Empressé du Brexit, le premier ministre Boris Johnson inquiète

Clément Solym - 23.07.2019

Edition - - Boris Johnson - industries créatives Brexit - économie édition livres


Promettant un Brexit pour le 31 octobre, le prochain Premier ministre britannique n’a pas dû faire l’unanimité. Les industries culturelles d’outre-Manche redoutent en effet les conséquences d’une telle décision. Et la nomination à venir de l’ancien maire de Londres au poste de PM, Boris Johnson, ne va pas vraiment dans le bon sens…

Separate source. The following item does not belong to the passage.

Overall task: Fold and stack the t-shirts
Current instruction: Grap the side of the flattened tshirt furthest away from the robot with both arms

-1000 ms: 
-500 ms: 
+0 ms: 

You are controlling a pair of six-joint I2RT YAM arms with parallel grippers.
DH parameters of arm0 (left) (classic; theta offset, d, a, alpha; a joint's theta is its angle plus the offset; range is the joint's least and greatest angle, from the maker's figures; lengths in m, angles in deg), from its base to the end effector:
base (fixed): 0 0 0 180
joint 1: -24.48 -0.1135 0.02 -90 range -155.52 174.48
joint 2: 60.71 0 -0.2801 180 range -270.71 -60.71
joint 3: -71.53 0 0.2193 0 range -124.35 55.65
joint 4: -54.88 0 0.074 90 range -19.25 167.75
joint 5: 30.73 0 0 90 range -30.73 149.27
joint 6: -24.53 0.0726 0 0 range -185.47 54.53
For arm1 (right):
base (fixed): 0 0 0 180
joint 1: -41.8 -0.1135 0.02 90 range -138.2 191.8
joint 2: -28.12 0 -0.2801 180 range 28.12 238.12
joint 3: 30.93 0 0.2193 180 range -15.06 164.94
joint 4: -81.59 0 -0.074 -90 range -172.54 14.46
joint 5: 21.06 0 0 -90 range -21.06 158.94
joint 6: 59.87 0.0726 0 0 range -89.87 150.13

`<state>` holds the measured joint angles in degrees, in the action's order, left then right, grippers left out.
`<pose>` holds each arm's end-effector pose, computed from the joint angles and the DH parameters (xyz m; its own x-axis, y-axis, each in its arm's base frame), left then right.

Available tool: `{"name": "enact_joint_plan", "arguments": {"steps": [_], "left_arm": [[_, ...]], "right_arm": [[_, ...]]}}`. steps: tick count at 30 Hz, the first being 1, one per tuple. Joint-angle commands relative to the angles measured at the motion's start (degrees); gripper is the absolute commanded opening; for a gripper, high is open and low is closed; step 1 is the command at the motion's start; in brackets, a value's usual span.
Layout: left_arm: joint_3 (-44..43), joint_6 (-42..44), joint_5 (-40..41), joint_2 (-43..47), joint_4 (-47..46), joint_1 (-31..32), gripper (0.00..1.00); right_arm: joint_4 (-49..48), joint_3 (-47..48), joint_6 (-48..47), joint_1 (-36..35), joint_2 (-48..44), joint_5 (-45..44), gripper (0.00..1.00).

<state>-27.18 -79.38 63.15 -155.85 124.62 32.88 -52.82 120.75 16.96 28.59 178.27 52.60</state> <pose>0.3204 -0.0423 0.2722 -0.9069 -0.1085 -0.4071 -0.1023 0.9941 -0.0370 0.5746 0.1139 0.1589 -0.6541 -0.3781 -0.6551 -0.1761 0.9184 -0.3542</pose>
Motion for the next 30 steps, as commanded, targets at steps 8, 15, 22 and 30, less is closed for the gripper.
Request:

Boris Johnson at Conservative Party Conference, 2011
BackBoris, CC BY ND 2.0


Depuis des mois, l’édition britannique tente par tous les moyens de faire entendre ses revendications. Et en premier lieu que tout le commerce du livre repose sur une libre circulation des biens, des services — et par extensions tant des personnes que des capitaux. 

Alors que Boris Johnson a été choisi par les conservateurs pour succéder officiellement à Theresa May, à la tête du parti, tout porte à croire qu’il deviendra l’homme fort d’Angleterre. Présenté comme un homme intelligent, mais brouillon — du moins incapable de rendre un livre à l’heure, accusant quatre années de retard pour sa biographie de Shakespeare — Johnson ne fait pas l’unanimité dans le pays.

À ce titre, Alan Bishop, PDG de la Creative Industries Federation, vient d’adresser un courrier pour rappeler les dangers qui guettent l’ensemble des sociétés, en cas de Brexit.
 

Chercher des solutions, plutôt qu'aller au crash


« Avec tant d’autres industries, nous continuons d’insister sur les dégâts extrêmes que causerait un Brexit sans accord. La libre circulation des biens, services, capitaux et personnes a sous-tendu le succès de notre secteur. Et nous exhortons tous les dirigeants de partis politiques britanniques à appuyer un deuxième référendum, plutôt que de sortir violemment de l’Union européenne », indique-t-il.



 
Et de proposer à Johnson de plutôt prendre en considération les opportunités qui s’offrent que de maintenir les initiatives que le gouvernement, justement, soutient. « On ne saurait surestimer l’ampleur des investissements publics dans les industries créatives. En plus de permettre des œuvres ayant une valeur intrinsèque importante, ces engagements dans les arts et la culture du Royaume-Uni entraînent des retombées sociales, de réputation et économiques dans toutes les industries créatives, et au-delà. »

Pour 1 £ qu’investirait l’Arts Council England, ce sont 5 £ de retour sur investissement, pointe-t-il. Et en 2016, les 632 millions £ d’allégements fiscaux pour les sociétés ont entraîné 3,16 milliards £ de dépenses, sans que le gouvernement ne débourse un penny. 

Johnson doit prendre ses fonctions ce 24 juillet, avec pour programme de « faire aboutir le Brexit, unir le pays et vaincre Jeremy Corbyn ». En effet, prometteur.